Your assignment: Output only the stretch of the listing that starts at the line containing "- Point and" and ends at the line containing "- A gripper", reproduced exactly with both ends.

# # # # #

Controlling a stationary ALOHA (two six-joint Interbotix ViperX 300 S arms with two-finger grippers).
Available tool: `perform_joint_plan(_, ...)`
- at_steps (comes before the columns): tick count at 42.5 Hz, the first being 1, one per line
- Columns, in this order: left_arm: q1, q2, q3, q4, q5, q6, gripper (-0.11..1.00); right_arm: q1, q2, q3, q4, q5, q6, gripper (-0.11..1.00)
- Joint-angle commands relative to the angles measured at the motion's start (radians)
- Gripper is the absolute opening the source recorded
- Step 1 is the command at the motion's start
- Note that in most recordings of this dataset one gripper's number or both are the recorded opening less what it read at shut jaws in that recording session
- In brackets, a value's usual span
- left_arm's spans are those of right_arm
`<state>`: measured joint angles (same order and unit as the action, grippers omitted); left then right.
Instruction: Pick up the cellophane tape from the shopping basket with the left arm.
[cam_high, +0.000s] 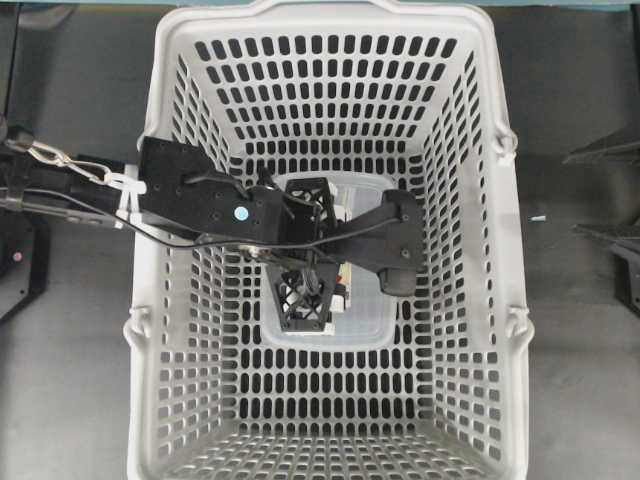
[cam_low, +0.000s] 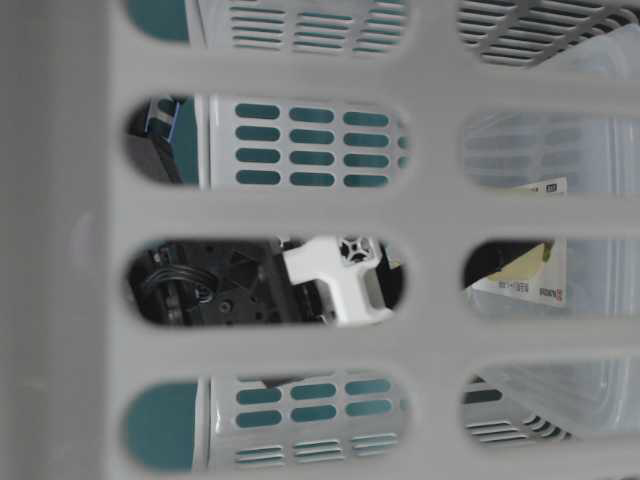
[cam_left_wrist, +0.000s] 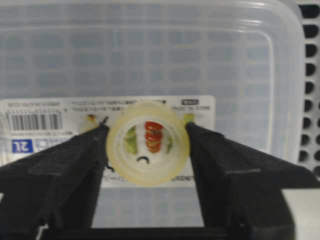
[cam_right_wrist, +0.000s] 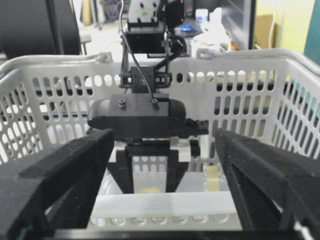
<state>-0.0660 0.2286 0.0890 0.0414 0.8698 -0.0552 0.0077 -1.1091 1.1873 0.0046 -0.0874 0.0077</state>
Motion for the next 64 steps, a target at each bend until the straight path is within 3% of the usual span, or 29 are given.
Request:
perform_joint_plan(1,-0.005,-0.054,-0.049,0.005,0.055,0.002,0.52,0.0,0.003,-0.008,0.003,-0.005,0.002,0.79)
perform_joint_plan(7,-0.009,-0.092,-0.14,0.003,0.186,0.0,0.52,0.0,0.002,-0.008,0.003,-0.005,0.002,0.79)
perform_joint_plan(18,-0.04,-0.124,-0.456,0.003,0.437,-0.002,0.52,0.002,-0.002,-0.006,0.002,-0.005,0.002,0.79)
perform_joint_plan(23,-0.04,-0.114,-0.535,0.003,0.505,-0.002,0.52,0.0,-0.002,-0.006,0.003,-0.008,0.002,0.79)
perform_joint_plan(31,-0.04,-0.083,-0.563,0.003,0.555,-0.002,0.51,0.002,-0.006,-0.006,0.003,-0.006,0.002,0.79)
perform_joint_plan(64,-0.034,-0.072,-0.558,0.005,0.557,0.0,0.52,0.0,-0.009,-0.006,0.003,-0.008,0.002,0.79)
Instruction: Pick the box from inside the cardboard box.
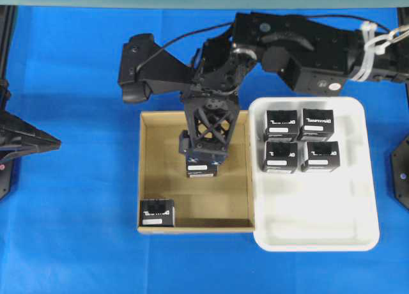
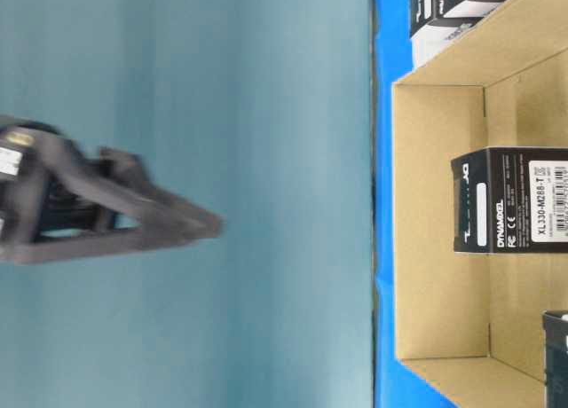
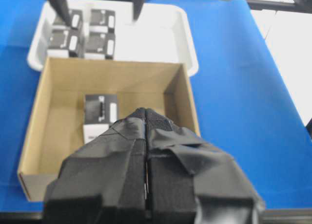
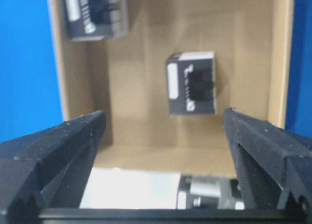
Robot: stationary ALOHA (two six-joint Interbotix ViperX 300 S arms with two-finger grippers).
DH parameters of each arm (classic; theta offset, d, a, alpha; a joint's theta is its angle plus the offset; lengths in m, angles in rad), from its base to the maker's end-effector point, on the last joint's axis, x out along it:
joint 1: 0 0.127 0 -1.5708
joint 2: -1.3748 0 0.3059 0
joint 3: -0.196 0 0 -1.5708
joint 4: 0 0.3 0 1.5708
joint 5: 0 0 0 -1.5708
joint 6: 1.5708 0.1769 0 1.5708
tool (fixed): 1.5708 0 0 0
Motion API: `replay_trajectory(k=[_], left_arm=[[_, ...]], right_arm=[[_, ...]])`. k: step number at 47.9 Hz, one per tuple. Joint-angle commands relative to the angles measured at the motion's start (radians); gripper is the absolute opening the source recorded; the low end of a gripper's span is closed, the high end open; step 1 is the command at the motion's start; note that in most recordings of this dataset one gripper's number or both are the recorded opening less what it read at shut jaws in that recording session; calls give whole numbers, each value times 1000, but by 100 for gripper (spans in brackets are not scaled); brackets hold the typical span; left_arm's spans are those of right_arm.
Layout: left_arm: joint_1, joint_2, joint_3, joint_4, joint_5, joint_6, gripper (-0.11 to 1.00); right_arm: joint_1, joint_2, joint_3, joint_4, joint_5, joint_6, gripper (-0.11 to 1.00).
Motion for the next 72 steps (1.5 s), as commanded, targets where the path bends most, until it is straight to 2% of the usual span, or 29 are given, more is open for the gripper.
replay_trajectory(k=[1,9,15,24,30,32,36,48,63,72], left_arm=[[-2,3,-29,2,-6,-2,-7],[-2,3,-29,2,-6,-3,-7],[-2,3,-29,2,-6,-2,-7],[-2,3,-28,2,-5,-2,-7],[-2,3,-28,2,-5,-2,-7],[-2,5,-28,2,-5,0,-7],[-2,6,-28,2,-5,0,-7],[-3,8,-26,2,-5,-2,-7],[-3,21,-21,2,-5,0,-7],[-3,21,-21,2,-5,-2,-7]], right_arm=[[14,-2,-57,3,52,-5,100],[17,8,-121,-3,137,-8,100],[17,11,-141,-6,141,-9,100],[15,18,-120,-21,120,-15,100],[15,18,-71,-75,57,-43,100],[17,18,-32,-107,18,-60,100],[20,18,35,-138,-43,-84,100],[31,17,195,-141,-190,-94,100],[41,40,308,-140,-337,-95,100],[43,57,353,-138,-383,-92,100]])
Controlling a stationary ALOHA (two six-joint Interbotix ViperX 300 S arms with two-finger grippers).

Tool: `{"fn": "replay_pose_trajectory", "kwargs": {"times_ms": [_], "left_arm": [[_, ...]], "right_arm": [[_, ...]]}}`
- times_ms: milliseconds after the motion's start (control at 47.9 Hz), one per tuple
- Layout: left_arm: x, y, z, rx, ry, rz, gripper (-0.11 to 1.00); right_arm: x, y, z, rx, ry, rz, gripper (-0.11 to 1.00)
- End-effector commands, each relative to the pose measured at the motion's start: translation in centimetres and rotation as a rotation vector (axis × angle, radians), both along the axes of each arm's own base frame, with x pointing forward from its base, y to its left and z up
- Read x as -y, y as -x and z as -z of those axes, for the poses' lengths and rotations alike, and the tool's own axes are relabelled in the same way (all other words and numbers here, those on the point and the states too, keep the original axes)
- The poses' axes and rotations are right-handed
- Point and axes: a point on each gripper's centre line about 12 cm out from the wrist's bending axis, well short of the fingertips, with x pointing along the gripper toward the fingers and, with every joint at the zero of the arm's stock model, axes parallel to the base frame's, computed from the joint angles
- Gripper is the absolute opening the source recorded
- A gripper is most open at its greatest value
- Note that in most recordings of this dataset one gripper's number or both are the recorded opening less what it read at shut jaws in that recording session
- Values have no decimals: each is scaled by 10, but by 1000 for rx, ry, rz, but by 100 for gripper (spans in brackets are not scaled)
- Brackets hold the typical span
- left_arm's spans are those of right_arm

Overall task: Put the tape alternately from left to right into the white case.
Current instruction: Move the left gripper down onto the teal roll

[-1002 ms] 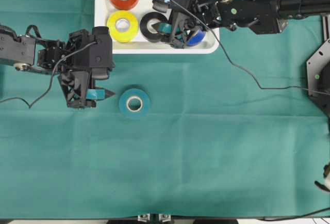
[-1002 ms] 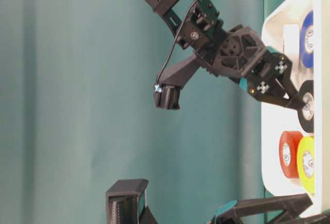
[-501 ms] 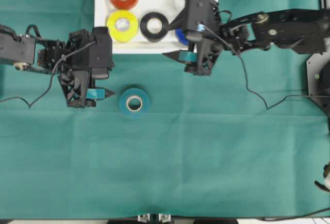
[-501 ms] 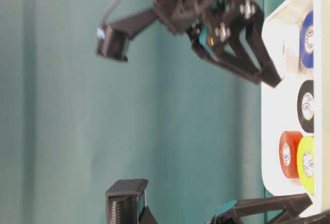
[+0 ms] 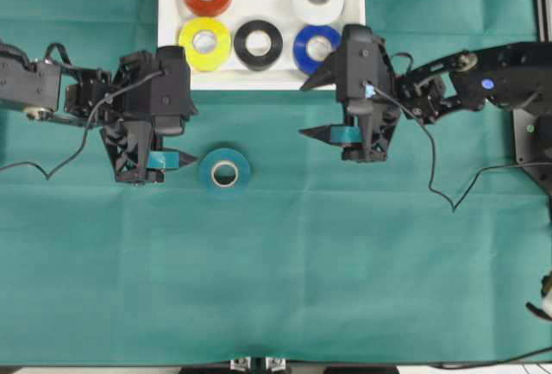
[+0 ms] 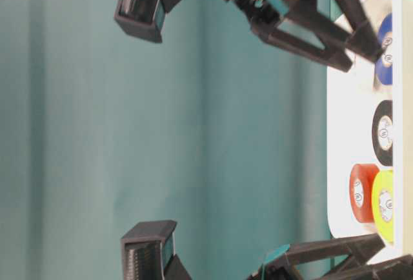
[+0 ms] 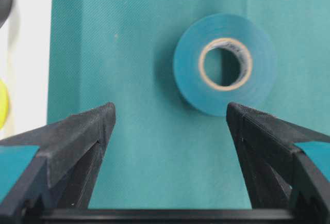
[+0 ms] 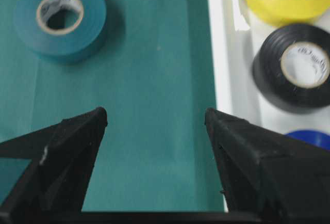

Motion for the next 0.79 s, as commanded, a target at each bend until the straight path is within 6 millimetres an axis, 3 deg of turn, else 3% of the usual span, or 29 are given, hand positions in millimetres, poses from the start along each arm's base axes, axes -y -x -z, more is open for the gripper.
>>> {"fn": "replay_pose_trajectory", "kwargs": {"times_ms": [0, 251, 459, 773], "left_arm": [[8, -7, -11, 43, 3, 22, 42], [37, -15, -11, 66, 15, 92, 42], [61, -33, 5, 34, 37, 123, 42], [82, -56, 15, 24, 39, 159, 42]], "right_arm": [[-2, 2, -10, 33, 2, -10, 82], [-2, 6, -11, 33, 2, -10, 82], [-2, 9, -7, 20, 1, -10, 82], [-2, 12, -3, 9, 2, -13, 82]]}}
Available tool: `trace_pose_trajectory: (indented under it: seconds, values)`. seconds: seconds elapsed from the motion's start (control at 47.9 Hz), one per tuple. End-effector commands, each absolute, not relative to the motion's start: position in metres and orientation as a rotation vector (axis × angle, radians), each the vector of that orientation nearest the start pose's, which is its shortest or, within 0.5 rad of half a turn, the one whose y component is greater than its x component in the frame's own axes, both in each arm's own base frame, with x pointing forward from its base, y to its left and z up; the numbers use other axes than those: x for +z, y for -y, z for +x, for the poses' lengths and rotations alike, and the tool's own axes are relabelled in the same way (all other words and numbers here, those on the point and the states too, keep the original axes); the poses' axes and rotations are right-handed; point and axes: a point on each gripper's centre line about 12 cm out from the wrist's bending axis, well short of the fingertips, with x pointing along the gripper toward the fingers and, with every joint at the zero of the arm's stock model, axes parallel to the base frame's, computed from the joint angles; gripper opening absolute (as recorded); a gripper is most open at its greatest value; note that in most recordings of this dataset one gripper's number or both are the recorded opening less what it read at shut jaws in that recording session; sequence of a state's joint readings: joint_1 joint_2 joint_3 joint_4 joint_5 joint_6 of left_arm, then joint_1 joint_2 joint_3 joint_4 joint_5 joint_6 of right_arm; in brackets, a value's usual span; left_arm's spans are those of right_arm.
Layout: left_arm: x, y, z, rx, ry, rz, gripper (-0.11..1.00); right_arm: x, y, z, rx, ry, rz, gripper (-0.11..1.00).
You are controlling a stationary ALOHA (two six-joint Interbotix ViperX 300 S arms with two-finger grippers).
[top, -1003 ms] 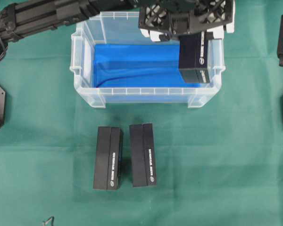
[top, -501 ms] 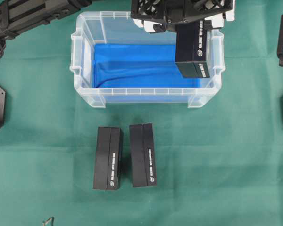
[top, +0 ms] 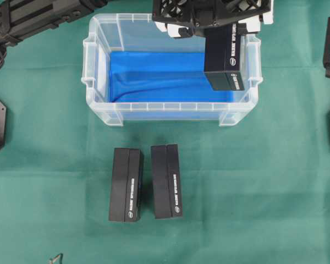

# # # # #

Solution for this task:
- Point and axes: a point on each gripper's centre line about 12 cm out from the wrist's bending axis, well short of the fingertips, with x pointing along the gripper toward the fingers and, with every joint at the zero of the arm's stock model, axes parallel to the base frame's, computed from the joint angles
- Gripper is the absolute opening the source recorded
- A gripper is most open at its greatest value

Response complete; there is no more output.